5.1 Understanding the importance of distributions

So, I have my projections about the total interceptions market for the 32 NFL teams. How do I know the corresponding market edge?

Let's make an example of the projection I made in the last part for the Tennessee Titans in 2012:

xINT = 16.0
O/U = 14.0

The metric xINT represents the calculated total interceptions which Tennessee are most likely to have in 2012 according to my analysis of the data. But it's very important to have knowledge of the distribution of possible values of total interceptions which this estimate implies.

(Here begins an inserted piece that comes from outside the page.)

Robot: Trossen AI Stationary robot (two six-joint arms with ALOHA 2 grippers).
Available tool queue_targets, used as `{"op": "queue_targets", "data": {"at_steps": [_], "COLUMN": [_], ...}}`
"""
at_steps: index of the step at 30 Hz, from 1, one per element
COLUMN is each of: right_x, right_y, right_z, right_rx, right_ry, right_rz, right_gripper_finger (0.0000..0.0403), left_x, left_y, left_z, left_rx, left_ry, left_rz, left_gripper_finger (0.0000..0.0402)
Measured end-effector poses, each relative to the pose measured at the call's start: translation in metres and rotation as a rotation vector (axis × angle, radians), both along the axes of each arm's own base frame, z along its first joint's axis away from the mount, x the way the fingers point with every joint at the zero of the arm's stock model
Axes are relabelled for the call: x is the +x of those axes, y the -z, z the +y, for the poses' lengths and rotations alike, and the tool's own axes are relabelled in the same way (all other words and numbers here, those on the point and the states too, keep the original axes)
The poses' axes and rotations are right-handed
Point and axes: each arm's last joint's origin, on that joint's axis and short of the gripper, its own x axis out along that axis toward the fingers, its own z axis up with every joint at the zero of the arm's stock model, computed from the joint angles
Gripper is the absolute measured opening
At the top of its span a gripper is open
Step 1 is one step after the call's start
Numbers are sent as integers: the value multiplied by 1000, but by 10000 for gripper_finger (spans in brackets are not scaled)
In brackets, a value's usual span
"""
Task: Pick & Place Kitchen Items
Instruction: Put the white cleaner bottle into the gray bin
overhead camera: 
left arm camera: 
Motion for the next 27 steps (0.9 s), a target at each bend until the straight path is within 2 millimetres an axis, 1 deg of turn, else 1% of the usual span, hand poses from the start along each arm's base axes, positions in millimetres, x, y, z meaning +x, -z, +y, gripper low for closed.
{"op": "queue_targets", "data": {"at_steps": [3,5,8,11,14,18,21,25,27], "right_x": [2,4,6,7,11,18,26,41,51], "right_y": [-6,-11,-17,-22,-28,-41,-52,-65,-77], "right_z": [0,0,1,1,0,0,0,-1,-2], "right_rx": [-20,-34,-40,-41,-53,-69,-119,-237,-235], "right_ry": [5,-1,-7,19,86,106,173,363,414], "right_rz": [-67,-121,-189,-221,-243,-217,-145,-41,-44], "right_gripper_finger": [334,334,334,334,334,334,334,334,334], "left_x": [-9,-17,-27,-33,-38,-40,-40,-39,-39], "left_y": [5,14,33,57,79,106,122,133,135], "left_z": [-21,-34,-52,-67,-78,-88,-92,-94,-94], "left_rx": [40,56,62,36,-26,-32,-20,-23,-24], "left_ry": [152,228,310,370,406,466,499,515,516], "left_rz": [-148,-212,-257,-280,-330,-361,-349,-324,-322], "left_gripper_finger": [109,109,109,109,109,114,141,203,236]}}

To establish this we need to examine and evaluate the distribution of past values of total interceptions in past NFL seasons to see how they are distributed (some smoothing of the data is necessary).

distribution %

(NB: It is easy to see that the distribution is much more fat-tailed (wider) than the normal distribution, in which 99% of the sample exists within three standard deviations of the mean. This is a function of regressing to the proposition-specific (ie team) average rather than the league average in calculating xINT.)

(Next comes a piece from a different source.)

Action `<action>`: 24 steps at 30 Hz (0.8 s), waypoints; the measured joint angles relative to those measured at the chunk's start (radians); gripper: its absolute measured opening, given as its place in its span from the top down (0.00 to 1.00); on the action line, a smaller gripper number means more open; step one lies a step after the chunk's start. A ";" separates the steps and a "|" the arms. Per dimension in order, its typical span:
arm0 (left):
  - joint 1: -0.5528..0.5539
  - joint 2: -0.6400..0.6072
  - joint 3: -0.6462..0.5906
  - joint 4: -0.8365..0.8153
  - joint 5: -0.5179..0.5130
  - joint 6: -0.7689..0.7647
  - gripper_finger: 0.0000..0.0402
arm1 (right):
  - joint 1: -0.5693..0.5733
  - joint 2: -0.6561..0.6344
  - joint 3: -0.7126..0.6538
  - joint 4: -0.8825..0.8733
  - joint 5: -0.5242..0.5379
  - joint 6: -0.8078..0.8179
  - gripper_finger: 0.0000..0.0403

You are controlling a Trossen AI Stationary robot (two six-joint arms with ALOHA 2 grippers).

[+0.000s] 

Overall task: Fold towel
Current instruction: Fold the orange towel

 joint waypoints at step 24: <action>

What this table describes is an estimate of the percentage of the sample of total interceptions that lies within certain values of the mean.

So, in the case of the Tennessee Titans, our projected mean value (xINT) for total interceptions in 2012 is 16.0. Assuming a symmetrical distribution around this mean (a faulty premise, but convenient for now), the table tells us that 13.3% of the possible outcomes of total interceptions lies between 16.0 and the bookmaker's Over/Under quote of 14.0.

So, if we place a bet on total interceptions for the Tennessee Titans to go over the total of 14, we can expect to win 50% + 13.3% = 63.3% of the time.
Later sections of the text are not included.